Last night as the sun was setting over the harvested wheat fields I made the drive over to the heart of Cow Country myself, to hear the best high school musicians in our part of the state play and sing. It was amazing. I don’t have a DVD yet, and wouldn’t know how to share it if I did, but I’ve got YouTube and found my favorite pieces to share with you. I even tried to match sound and tempo, as much as possible.

So imagine that you live in Cow Country or thereabouts, and that I’ve pulled up in front of your house and honked the horn. You’ve grabbed your jacket (nights are cold here) and your purse (if you’re female), locked your door, and hurried down your front walk to the street. My mom’s already riding shotgun, so you climb in the back, but first you have to push aside the blankets smart folks always carry in their cars around here this time of year. You also have to push aside The Boy’s middle school football jersey and pads, which I have been meaning to take back to the school and keep forgetting. But no matter, you’re in, and the door has closed. All is well. We go through the Umatilla India Reservation and pass the casino, then get onto the freeway. This is what we have to do in order to get to the concert–up here many roads snake through the back country, but they are field roads, and sometimes end without warning. Also they are not paved. To get from our part of Cow Country to the part of Cow Country where the festival is being held the freeway is necessary; it’s the only paved road for miles.

There’s a funny squeak under my hood and I worry that the belt tightener I had replaced a few weeks ago is perhaps not all it might be. It came from a junk yard, after all–who knows what it’s been through? I give thanks privately that my mother is along, because I forgot to charge up my cell phone before I left home. If the belt tightener gives up the ghost I’ll borrow Mom’s cell phone and call Triple A. All is well.

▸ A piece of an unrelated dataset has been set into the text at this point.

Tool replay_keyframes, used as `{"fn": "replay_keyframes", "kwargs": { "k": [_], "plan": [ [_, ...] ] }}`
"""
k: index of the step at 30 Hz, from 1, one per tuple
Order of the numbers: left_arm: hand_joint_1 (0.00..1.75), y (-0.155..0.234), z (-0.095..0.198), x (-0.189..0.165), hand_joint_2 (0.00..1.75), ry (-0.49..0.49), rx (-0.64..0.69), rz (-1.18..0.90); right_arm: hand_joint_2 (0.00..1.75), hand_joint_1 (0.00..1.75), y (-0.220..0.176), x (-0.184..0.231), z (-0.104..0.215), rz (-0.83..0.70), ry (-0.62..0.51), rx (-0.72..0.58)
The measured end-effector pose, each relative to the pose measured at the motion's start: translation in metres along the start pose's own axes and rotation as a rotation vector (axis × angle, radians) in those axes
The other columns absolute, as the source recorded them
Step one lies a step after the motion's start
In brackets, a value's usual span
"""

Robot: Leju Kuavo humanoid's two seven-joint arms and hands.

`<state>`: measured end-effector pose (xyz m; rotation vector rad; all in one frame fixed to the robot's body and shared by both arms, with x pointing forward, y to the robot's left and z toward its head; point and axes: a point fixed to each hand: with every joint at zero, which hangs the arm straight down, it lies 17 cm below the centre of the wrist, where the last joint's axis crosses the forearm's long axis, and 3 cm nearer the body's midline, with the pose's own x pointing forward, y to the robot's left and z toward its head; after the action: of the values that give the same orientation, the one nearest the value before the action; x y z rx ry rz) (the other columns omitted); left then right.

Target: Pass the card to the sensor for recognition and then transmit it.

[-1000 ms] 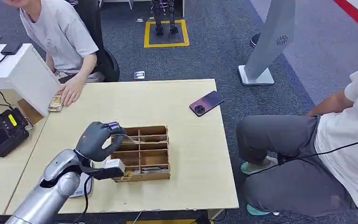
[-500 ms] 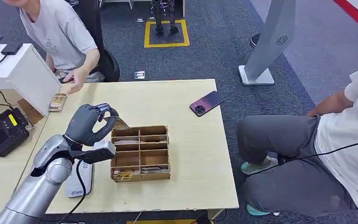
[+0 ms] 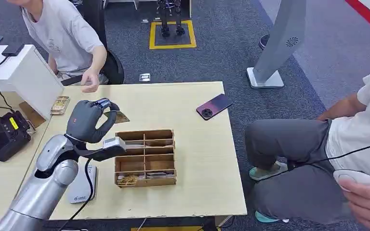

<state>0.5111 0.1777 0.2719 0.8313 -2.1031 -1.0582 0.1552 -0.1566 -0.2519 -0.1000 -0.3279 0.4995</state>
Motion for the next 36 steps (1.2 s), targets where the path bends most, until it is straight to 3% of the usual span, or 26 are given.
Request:
{"fn": "replay_keyframes", "kwargs": {
  "k": [5,13,36],
  "plan": [
    [1.75,0.006,-0.015,-0.006,1.75,0.021,0.029,-0.039,1.75,0.0,0.0,0.001,0.0,0.01,-0.003,0.0],
    [1.75,0.031,-0.042,-0.044,1.75,0.143,0.133,-0.16,1.75,0.0,0.002,0.004,0.001,0.048,-0.008,0.012],
    [1.75,0.026,-0.046,-0.065,1.75,0.199,0.127,-0.192,1.75,0.0,0.004,0.004,0.001,0.065,-0.007,0.018]
  ]
}}
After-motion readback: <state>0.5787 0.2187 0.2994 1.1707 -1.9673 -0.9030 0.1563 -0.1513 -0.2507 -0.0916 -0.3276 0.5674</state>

We find the school (the nice thing about small towns is that it’s pretty easy to find just about anything), identify the door we will enter, park, go inside, and pay the $2 the man at the door is asking for. And here we sit, in the auditorium in the middle of Cow Country, my mom (who I have picked up in another corner of Cow Country and brought with me), you, my best pal Jeanne, who I have known since I was five years old, and me. Turns out her sister’s girl is also in the concert, which is a nice surprise to all of us, since her sister has neglected to mention anything about it. While we wait for the music to start we catch up–Jeanne shows us her wallet pictures of her grandchildren, her son in the Navy (or something with a sailor hat, anyhow) and then the band files in to sit on the other side of the auditorium while the choir performs. Jeanne hurries over to track down her flautist niece, and learn if her sister plans to come to the concert. I read my program, which lists the names and schools of all of the participating musicians and band directors, and discover that one of The Boy’s fellow tubists comes from the tiny town in an incredibly remote corner of Cow Country where I was born, where I spent my summers working on the ranch where my dad was foreman. The youngest son of my dad’s ex-boss is now the band teacher in that tiny town. I look around and try to spot him. I can’t, but this is hardly surprising. After all, I last saw him when he was about three.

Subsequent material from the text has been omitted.